Problem requirements >> The lines to copy run from the one containing "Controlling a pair" to the very end of the records; give them exactly, and only them, without pictures.

● ● ● ● ●

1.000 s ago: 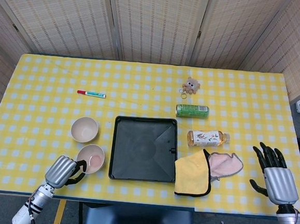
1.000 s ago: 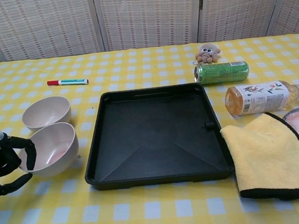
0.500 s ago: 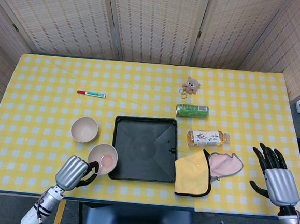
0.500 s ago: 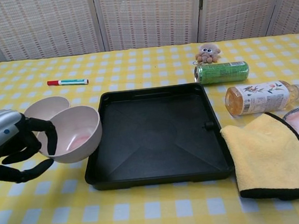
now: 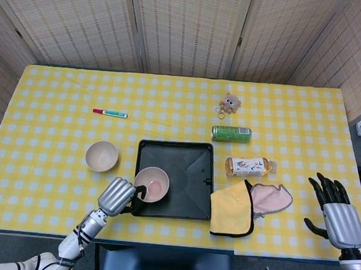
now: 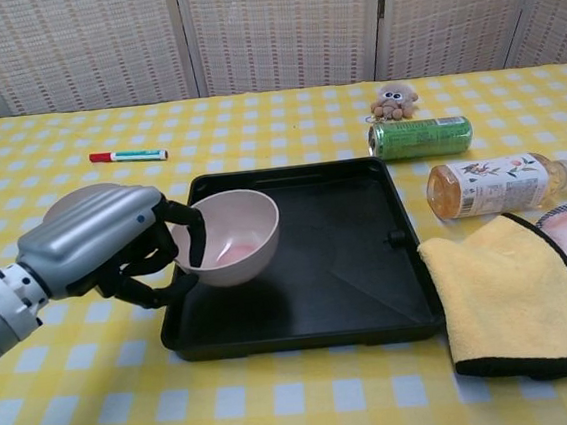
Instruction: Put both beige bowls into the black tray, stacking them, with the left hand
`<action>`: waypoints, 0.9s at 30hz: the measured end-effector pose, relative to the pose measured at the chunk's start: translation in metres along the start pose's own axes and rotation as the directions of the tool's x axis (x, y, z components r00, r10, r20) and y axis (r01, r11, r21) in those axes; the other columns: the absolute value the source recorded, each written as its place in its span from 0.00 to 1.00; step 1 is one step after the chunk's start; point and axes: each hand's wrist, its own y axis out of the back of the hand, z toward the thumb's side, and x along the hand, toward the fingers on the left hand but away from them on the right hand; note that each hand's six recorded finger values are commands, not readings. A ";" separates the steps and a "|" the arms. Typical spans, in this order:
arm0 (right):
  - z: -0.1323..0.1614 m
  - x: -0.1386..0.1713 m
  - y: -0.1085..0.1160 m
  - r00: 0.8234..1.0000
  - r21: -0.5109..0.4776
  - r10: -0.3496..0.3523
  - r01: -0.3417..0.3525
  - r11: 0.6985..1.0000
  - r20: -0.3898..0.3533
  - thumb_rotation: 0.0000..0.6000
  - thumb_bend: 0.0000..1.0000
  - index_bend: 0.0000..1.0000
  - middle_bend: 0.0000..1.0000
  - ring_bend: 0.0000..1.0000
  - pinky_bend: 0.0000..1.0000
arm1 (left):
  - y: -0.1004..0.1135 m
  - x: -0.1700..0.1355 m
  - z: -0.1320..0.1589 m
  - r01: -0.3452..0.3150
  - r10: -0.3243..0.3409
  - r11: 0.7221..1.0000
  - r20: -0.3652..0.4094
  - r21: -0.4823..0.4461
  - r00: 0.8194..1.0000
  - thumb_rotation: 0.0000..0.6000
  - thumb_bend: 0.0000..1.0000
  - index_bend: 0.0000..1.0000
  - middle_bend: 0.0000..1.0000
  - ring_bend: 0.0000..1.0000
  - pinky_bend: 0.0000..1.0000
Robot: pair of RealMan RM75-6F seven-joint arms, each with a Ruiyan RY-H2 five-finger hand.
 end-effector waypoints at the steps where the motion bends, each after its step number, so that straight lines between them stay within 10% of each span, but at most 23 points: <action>1: -0.001 0.000 0.000 1.000 0.000 -0.001 0.001 1.000 0.004 1.00 0.26 0.00 0.00 0.00 0.00 | -0.001 0.004 0.000 -0.003 0.003 1.000 -0.002 0.005 1.000 1.00 0.44 0.60 1.00 1.00 1.00; 14: -0.018 -0.006 0.001 0.998 -0.003 0.012 -0.012 1.000 0.063 1.00 0.26 0.00 0.00 0.00 0.00 | -0.019 0.044 0.004 -0.030 0.031 0.998 -0.010 0.049 0.999 1.00 0.44 0.59 1.00 1.00 1.00; 27: -0.024 -0.011 -0.002 0.996 0.001 0.021 -0.021 1.000 0.089 1.00 0.26 0.00 0.00 0.00 0.00 | -0.017 0.055 0.006 -0.094 0.095 0.995 -0.024 0.032 0.995 1.00 0.34 0.28 1.00 1.00 1.00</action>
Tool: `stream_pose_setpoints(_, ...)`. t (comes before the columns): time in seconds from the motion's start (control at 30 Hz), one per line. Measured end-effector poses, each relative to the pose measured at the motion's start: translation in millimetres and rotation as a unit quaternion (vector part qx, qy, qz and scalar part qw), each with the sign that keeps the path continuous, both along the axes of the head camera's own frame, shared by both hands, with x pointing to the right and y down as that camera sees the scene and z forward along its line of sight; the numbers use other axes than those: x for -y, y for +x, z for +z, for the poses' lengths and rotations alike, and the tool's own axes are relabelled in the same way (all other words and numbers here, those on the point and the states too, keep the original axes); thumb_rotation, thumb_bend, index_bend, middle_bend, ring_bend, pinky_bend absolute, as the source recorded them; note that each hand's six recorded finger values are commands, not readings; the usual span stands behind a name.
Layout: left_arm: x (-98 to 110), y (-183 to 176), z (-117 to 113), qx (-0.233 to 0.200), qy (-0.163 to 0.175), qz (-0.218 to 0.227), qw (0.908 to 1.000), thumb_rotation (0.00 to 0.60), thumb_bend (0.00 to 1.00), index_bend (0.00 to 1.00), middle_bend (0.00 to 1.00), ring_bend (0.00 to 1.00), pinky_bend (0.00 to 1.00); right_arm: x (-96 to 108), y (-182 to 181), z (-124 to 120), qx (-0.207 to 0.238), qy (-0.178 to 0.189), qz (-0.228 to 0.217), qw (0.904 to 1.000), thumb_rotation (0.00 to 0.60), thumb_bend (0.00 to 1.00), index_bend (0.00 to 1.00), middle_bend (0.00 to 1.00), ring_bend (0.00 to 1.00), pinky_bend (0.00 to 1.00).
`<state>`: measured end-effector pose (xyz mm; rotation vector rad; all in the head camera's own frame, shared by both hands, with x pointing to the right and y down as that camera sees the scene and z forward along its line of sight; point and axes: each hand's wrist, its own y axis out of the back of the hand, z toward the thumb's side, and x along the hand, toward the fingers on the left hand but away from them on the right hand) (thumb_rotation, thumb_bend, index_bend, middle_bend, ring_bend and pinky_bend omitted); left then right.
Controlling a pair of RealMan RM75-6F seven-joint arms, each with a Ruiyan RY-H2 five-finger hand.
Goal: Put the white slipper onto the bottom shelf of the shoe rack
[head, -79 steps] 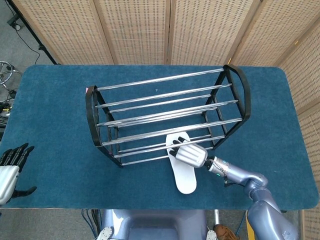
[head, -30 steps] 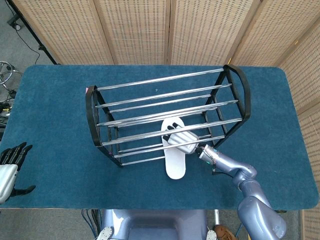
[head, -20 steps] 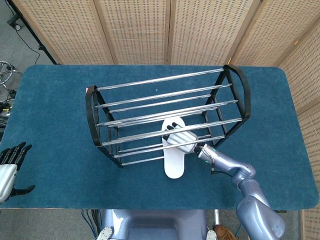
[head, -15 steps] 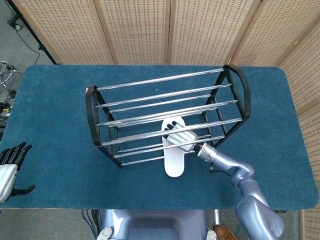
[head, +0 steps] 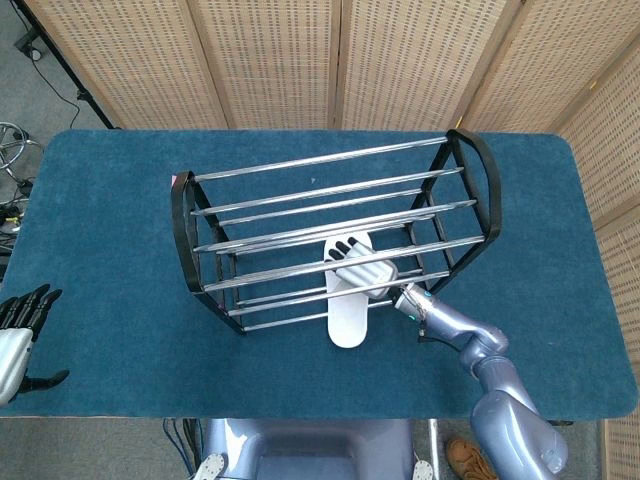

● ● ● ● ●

Reply >>
Controlling a pair of RealMan RM75-6F seven-joint arms, each with a Ruiyan RY-H2 five-finger hand.
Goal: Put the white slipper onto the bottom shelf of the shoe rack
[head, -79 steps] 
[head, -30 steps] 
[head, -20 steps] 
[head, -15 steps] 
[head, +0 steps] 

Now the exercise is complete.